WORK ORDER:
Write every line of the following listing exactly as it reads.
==================================================
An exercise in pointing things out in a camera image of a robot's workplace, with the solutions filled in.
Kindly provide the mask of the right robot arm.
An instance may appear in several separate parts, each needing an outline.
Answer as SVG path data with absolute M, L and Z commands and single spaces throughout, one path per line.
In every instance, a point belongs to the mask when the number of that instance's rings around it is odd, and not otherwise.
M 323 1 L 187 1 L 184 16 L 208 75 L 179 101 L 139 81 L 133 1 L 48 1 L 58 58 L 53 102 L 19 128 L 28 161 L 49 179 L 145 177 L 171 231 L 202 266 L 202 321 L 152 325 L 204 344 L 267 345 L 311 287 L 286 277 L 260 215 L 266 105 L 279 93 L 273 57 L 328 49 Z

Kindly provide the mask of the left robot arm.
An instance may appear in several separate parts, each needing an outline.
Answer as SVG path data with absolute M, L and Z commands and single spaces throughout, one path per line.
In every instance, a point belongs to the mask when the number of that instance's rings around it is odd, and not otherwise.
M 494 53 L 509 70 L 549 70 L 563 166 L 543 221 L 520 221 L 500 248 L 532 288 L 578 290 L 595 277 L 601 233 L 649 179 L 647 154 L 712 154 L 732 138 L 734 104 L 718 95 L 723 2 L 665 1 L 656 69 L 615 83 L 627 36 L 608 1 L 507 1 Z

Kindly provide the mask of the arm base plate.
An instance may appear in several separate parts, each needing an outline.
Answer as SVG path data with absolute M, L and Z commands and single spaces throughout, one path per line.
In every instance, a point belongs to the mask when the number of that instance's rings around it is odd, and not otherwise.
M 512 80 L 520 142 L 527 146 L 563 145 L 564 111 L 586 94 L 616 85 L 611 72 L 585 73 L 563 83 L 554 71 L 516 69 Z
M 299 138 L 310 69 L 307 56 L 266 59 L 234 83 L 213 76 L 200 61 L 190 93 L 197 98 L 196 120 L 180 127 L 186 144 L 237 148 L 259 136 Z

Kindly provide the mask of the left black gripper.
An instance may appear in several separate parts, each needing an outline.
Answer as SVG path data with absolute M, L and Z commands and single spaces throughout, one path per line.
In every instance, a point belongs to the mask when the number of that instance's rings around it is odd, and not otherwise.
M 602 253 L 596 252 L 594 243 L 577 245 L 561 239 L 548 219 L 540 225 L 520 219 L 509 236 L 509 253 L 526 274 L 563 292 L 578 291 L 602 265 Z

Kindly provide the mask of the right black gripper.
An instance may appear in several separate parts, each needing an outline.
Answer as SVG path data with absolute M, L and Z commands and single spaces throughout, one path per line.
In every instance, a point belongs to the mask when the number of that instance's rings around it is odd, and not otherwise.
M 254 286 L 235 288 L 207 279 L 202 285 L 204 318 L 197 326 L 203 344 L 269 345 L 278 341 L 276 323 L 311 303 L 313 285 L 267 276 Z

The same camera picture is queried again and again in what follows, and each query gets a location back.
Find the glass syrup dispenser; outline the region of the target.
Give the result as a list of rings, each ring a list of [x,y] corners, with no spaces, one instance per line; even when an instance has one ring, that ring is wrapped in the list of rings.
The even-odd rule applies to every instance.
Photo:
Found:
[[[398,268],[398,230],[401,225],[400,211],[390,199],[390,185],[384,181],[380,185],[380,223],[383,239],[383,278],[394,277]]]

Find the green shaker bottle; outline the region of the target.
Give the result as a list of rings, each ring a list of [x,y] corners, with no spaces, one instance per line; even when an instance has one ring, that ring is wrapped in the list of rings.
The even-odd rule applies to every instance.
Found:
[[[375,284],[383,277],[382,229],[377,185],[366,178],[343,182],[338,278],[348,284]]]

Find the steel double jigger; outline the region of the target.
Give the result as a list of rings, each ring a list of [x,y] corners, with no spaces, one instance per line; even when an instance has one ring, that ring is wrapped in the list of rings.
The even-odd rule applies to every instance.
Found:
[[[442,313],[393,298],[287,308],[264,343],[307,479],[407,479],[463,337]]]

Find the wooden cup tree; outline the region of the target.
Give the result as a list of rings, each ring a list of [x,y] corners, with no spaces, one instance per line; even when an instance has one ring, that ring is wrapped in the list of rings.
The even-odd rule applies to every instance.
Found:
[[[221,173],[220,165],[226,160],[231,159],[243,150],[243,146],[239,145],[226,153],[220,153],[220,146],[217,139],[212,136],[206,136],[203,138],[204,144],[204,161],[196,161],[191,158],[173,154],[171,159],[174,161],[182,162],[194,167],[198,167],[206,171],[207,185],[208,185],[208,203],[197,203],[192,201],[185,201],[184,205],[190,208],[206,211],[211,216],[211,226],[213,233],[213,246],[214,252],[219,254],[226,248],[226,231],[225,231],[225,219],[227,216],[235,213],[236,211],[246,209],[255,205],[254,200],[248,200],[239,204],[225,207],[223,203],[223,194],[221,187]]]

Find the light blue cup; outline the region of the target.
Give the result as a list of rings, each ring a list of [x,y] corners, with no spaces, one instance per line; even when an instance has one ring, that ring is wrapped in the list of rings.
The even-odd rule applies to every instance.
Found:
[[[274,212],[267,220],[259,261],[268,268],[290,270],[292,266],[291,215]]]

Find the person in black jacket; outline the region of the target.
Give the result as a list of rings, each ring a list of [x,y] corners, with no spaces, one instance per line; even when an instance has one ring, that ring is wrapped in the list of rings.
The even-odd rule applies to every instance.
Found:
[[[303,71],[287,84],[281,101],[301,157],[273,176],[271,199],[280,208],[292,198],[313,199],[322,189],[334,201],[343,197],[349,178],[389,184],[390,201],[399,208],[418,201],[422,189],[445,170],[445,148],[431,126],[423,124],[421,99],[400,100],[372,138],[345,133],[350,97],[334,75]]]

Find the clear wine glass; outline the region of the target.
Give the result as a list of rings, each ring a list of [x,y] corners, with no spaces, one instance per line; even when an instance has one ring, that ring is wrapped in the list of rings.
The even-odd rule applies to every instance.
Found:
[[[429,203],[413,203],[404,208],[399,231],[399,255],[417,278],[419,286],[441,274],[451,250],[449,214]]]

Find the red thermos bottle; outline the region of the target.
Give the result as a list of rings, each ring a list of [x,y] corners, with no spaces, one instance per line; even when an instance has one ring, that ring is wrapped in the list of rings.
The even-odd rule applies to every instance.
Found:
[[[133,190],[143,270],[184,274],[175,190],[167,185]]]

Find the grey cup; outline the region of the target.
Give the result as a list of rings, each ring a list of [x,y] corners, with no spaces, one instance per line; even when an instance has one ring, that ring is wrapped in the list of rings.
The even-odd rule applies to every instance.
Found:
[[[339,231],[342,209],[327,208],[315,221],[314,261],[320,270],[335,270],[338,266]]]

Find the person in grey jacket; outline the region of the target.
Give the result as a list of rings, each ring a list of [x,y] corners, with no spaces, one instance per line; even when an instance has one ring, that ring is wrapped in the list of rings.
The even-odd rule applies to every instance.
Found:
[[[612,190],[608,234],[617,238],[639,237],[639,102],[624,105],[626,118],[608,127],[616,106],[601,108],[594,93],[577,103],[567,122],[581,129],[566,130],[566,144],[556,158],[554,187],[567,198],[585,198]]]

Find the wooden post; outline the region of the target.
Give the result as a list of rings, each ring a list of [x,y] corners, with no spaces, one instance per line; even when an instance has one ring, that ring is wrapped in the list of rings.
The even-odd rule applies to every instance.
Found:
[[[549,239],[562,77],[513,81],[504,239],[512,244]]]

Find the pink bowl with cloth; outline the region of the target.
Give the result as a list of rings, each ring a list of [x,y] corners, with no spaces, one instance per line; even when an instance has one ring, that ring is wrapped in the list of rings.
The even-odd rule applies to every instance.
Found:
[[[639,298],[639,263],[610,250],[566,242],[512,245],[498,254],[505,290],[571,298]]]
==================================================
ANSWER:
An exercise in pointing things out in a camera image of a robot's workplace, with the solutions filled in.
Kindly provide the mask of the right robot arm.
An instance may appear in several separate parts, each needing an outline.
Answer as SVG path data with absolute M, L and Z commands and single spaces throughout, one path per line.
In every instance, a point belongs to the mask when the number of that instance's rings around it is odd, and not otherwise.
M 323 1 L 187 1 L 184 16 L 208 75 L 179 101 L 139 81 L 133 1 L 48 1 L 58 58 L 53 102 L 19 128 L 28 161 L 49 179 L 145 177 L 171 231 L 202 266 L 202 321 L 152 325 L 204 344 L 267 345 L 311 287 L 286 277 L 260 215 L 266 105 L 279 93 L 273 57 L 328 49 Z

Kindly provide the mask of the left robot arm.
An instance may appear in several separate parts, each needing an outline.
Answer as SVG path data with absolute M, L and Z commands and single spaces throughout, one path per line.
In every instance, a point belongs to the mask when the number of that instance's rings around it is odd, and not otherwise.
M 494 53 L 509 70 L 549 70 L 563 166 L 543 221 L 520 221 L 500 248 L 532 288 L 578 290 L 595 277 L 601 233 L 649 179 L 647 154 L 712 154 L 732 138 L 734 104 L 718 95 L 723 2 L 665 1 L 656 69 L 615 83 L 627 36 L 608 1 L 507 1 Z

Kindly provide the mask of the arm base plate.
An instance may appear in several separate parts, each needing an outline.
Answer as SVG path data with absolute M, L and Z commands and single spaces throughout, one path per line.
In every instance, a point belongs to the mask when the number of that instance's rings around it is odd, and not otherwise.
M 512 80 L 520 142 L 527 146 L 563 145 L 564 111 L 586 94 L 616 85 L 611 72 L 585 73 L 563 83 L 554 71 L 516 69 Z
M 299 138 L 310 69 L 307 56 L 266 59 L 234 83 L 213 76 L 200 61 L 190 93 L 197 98 L 196 120 L 180 127 L 186 144 L 237 148 L 259 136 Z

Kindly provide the mask of the left black gripper.
An instance may appear in several separate parts, each needing an outline.
Answer as SVG path data with absolute M, L and Z commands and single spaces throughout, one path per line.
In every instance, a point belongs to the mask when the number of that instance's rings around it is odd, and not otherwise.
M 602 253 L 596 252 L 594 243 L 577 245 L 561 239 L 548 219 L 540 225 L 520 219 L 509 236 L 509 253 L 526 274 L 563 292 L 578 291 L 602 265 Z

Kindly provide the mask of the right black gripper.
An instance may appear in several separate parts, each needing an outline.
Answer as SVG path data with absolute M, L and Z commands and single spaces throughout, one path per line.
In every instance, a point belongs to the mask when the number of that instance's rings around it is odd, and not otherwise.
M 254 286 L 235 288 L 207 279 L 202 285 L 204 318 L 197 326 L 203 344 L 269 345 L 278 341 L 276 323 L 311 303 L 313 285 L 267 276 Z

The same camera picture is queried again and again in what follows, and each query gets a location back.
Find the glass syrup dispenser; outline the region of the target.
Give the result as a list of rings, each ring a list of [x,y] corners, with no spaces, one instance per line; even when an instance has one ring, that ring is wrapped in the list of rings.
The even-odd rule applies to every instance.
Photo:
Found:
[[[398,268],[398,230],[401,225],[400,211],[390,199],[390,185],[384,181],[380,185],[380,223],[383,239],[383,278],[394,277]]]

Find the green shaker bottle; outline the region of the target.
Give the result as a list of rings, each ring a list of [x,y] corners, with no spaces, one instance per line; even when an instance has one ring, that ring is wrapped in the list of rings.
The even-odd rule applies to every instance.
Found:
[[[375,284],[383,277],[382,229],[377,185],[366,178],[343,182],[338,278],[348,284]]]

Find the steel double jigger; outline the region of the target.
Give the result as a list of rings, each ring a list of [x,y] corners, with no spaces, one instance per line; even when an instance has one ring, that ring is wrapped in the list of rings.
The even-odd rule applies to every instance.
Found:
[[[442,313],[393,298],[287,308],[264,343],[307,479],[407,479],[463,337]]]

Find the wooden cup tree; outline the region of the target.
Give the result as a list of rings, each ring a list of [x,y] corners, with no spaces, one instance per line; even when an instance has one ring, that ring is wrapped in the list of rings.
The even-odd rule applies to every instance.
Found:
[[[221,173],[220,165],[226,160],[231,159],[243,150],[243,146],[239,145],[226,153],[220,153],[220,146],[217,139],[212,136],[206,136],[203,138],[204,144],[204,161],[196,161],[191,158],[173,154],[171,159],[174,161],[182,162],[194,167],[198,167],[206,171],[207,185],[208,185],[208,203],[197,203],[192,201],[185,201],[184,205],[190,208],[206,211],[211,216],[211,226],[213,233],[213,246],[214,252],[219,254],[226,248],[226,231],[225,231],[225,219],[227,216],[235,213],[236,211],[246,209],[255,205],[254,200],[248,200],[239,204],[225,207],[223,203],[223,194],[221,187]]]

Find the light blue cup; outline the region of the target.
Give the result as a list of rings, each ring a list of [x,y] corners, with no spaces, one instance per line; even when an instance has one ring, that ring is wrapped in the list of rings.
The even-odd rule applies to every instance.
Found:
[[[274,212],[267,220],[259,261],[268,268],[290,270],[292,266],[291,215]]]

Find the person in black jacket; outline the region of the target.
Give the result as a list of rings, each ring a list of [x,y] corners, with no spaces, one instance per line; even when an instance has one ring, that ring is wrapped in the list of rings.
The even-odd rule applies to every instance.
Found:
[[[303,71],[287,84],[281,101],[301,157],[273,176],[271,199],[280,208],[292,198],[313,199],[322,189],[334,201],[343,197],[349,178],[389,184],[390,201],[399,208],[418,201],[422,189],[445,170],[445,148],[431,126],[423,124],[421,99],[400,100],[372,138],[345,133],[350,97],[334,75]]]

Find the clear wine glass; outline the region of the target.
Give the result as a list of rings, each ring a list of [x,y] corners, with no spaces, one instance per line; even when an instance has one ring, that ring is wrapped in the list of rings.
The even-odd rule applies to every instance.
Found:
[[[429,203],[413,203],[404,208],[399,231],[399,255],[417,278],[419,286],[441,274],[451,250],[449,214]]]

Find the red thermos bottle; outline the region of the target.
Give the result as a list of rings, each ring a list of [x,y] corners, with no spaces, one instance per line; even when an instance has one ring, that ring is wrapped in the list of rings.
The even-odd rule applies to every instance.
Found:
[[[133,190],[143,270],[184,274],[175,190],[167,185]]]

Find the grey cup; outline the region of the target.
Give the result as a list of rings, each ring a list of [x,y] corners, with no spaces, one instance per line; even when an instance has one ring, that ring is wrapped in the list of rings.
The even-odd rule applies to every instance.
Found:
[[[339,231],[342,209],[327,208],[315,221],[314,261],[320,270],[335,270],[338,266]]]

Find the person in grey jacket; outline the region of the target.
Give the result as a list of rings, each ring a list of [x,y] corners, with no spaces, one instance per line; even when an instance has one ring, that ring is wrapped in the list of rings.
The even-odd rule applies to every instance.
Found:
[[[612,190],[608,234],[617,238],[639,237],[639,102],[624,105],[626,118],[608,127],[616,106],[601,108],[594,93],[577,103],[567,122],[581,129],[566,130],[566,144],[556,158],[554,187],[567,198],[585,198]]]

Find the wooden post; outline the region of the target.
Give the result as a list of rings, each ring a list of [x,y] corners, with no spaces, one instance per line; even when an instance has one ring, that ring is wrapped in the list of rings.
The even-odd rule applies to every instance.
Found:
[[[549,239],[562,77],[513,81],[504,239],[512,244]]]

Find the pink bowl with cloth; outline the region of the target.
Give the result as a list of rings, each ring a list of [x,y] corners, with no spaces, one instance per line; even when an instance has one ring, that ring is wrapped in the list of rings.
The even-odd rule applies to every instance.
Found:
[[[639,298],[639,263],[610,250],[566,242],[512,245],[498,254],[505,290],[571,298]]]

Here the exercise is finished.